# DATASET EXTRACT

════════════════════

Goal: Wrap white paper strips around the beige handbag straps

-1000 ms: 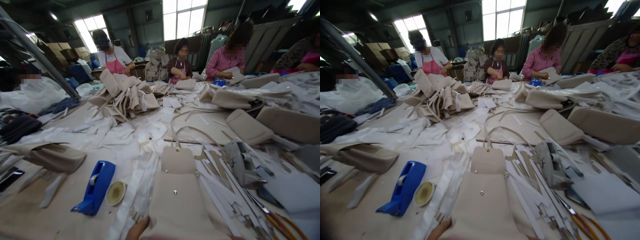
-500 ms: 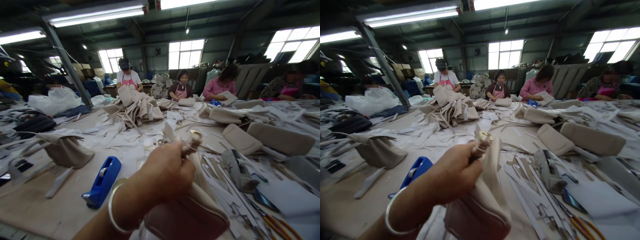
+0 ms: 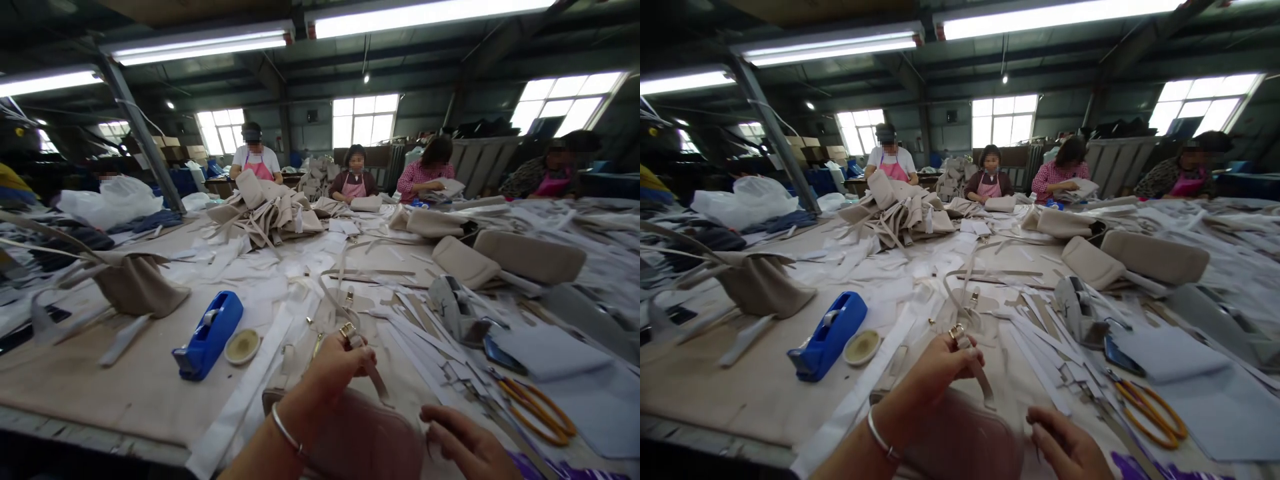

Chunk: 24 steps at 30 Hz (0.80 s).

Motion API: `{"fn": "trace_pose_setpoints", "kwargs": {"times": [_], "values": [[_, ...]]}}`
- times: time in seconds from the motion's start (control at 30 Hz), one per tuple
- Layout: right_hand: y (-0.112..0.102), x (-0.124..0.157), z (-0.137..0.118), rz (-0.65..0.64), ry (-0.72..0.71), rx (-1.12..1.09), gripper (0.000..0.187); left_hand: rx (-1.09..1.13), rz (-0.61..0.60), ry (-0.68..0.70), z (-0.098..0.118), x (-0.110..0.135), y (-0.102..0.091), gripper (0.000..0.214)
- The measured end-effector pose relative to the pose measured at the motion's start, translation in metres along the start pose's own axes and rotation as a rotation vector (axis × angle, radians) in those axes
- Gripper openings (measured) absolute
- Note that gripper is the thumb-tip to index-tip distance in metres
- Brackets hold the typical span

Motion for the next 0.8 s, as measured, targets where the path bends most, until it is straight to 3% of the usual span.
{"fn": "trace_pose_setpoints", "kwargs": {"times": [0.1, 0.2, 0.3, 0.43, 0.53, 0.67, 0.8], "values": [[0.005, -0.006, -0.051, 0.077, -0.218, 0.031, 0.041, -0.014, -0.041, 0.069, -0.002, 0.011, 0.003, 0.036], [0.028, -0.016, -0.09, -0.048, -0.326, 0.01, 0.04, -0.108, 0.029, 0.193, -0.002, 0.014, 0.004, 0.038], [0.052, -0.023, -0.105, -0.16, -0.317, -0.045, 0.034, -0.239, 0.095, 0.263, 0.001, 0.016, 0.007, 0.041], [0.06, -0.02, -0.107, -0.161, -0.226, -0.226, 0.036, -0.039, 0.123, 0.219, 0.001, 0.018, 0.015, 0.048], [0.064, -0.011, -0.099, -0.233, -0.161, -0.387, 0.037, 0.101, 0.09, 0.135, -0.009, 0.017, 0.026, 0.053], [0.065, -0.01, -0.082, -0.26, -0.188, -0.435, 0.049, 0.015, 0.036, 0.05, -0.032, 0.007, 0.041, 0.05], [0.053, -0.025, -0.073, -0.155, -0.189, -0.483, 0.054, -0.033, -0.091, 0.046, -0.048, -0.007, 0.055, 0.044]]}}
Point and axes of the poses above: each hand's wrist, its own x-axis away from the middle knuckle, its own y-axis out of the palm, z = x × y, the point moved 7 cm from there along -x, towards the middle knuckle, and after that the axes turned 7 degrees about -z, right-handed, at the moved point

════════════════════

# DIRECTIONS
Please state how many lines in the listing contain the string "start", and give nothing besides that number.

# SOLUTION FOR THIS TASK
2